Le motif de l'arrêt suspendu est caractéristique de l'univers de l'entre-deux. Les créations technologiques sont particulièrement promptes à s'immobiliser en cours de mouvement. Le train s'arrête toujours, si ce n'est qu'une minute, au milieu de la Vallée des Cendres, le domaine particulier de l'entre-deux (GG 30). A la fête foraine, la grande roue maintient Nicole en suspension dans sa nacelle (T 189). Dans Gatsby, un ferryboat fait inlassablement la navette sur le Sound, sans pouvoir échapper à cet espace restreint (GG 187). En Suisse, Dick et Nicole se retrouvent dans un funiculaire, alors les cabines s'immobilisent pour permettre aux deux conducteurs de converser, laissant ainsi les passagers en suspension : "When the funicular came to rest those new to it stirred in suspension between the blues of heavens." (T 148). De la même manière de nombreux personnages plongent d'étages en étages à bord d'ascenseurs qui s'immobilisent régulièrement (LT 92, BD 443, GG 34,44, T 179).

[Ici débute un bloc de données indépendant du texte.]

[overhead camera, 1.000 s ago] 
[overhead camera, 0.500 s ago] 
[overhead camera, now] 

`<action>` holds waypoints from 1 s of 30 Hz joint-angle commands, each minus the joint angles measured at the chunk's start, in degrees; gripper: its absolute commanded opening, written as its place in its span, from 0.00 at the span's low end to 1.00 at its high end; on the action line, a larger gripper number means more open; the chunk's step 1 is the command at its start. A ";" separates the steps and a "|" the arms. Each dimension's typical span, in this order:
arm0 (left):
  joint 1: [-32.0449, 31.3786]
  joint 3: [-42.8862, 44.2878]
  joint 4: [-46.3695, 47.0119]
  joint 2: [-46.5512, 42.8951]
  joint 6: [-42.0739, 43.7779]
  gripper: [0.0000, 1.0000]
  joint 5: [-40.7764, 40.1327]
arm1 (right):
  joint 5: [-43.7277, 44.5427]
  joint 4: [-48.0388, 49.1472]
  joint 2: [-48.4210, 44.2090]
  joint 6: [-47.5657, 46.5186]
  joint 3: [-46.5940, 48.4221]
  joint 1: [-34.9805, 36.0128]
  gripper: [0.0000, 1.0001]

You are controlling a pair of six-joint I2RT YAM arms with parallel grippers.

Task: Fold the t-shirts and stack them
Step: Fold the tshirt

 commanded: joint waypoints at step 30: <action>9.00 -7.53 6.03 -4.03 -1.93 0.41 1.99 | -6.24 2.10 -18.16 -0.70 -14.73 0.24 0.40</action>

La zone franche de l'entre-deux est aussi un espace temporel. La soirée des Diver à la Villa Diana est un moment privilégié, hors du temps, pour les invités qui sont comme subjugués ; même Dick se laisse emporter par la féerie de l'instant, prisonnier de l'entre-deux, il doit se ressaisir : "But the space between heaven and earth had cooled his mind [...]" (T 37). Sa vie d'homme s'étage entre deux rencontres féminines : "Between the time he found Nicole flowering under a stone on the Zürichsee and the moment of his meeting with Rosemary the spear had been blunted." (T 201). Dans ses romans, Fitzgerald semble nous présenter des intervalles, des portions de temps entre parenthèses. Dans Gatsby, Klipspringer chante cet espace temporel intermédiaire :

‘In the meantime,
In between time - (GG 102).’

Partant de cette citation, R.W.Stallman affirme que dans Gatsby il y a un manque temporel, "a hole in time"237. Fitzgerald semble fasciné par ces espaces intermédiaires. Il situera Rosemary en début de roman dans une position charnière, "Between the dark people and the light [...]" (T 4), et il fera dire au serveur du Café des Alliés qu'il n'y a plus de "Blackenwite" mais seulement du "Johnny Walkair" (T 305). Il affectionne tout particulièrement ces moments transitoires entre le jour et la nuit, entre la lumière et l'obscurité, bien qu'ils soient souvent inconfortables et équivoques. Le crépuscule est un espace temporel fugitif, entre chien et loup, qui apparaît dans tous les romans et ceci à de nombreuses reprises par l'intermédiaire des mots : "twilight", "dusk", "dusky" ou "dawn". Gatsby est le roman où il revient le plus souvent, il contient une dizaine de références, le monde de Daisy est même qualifié d'"univers crépusculaire" (GG 157).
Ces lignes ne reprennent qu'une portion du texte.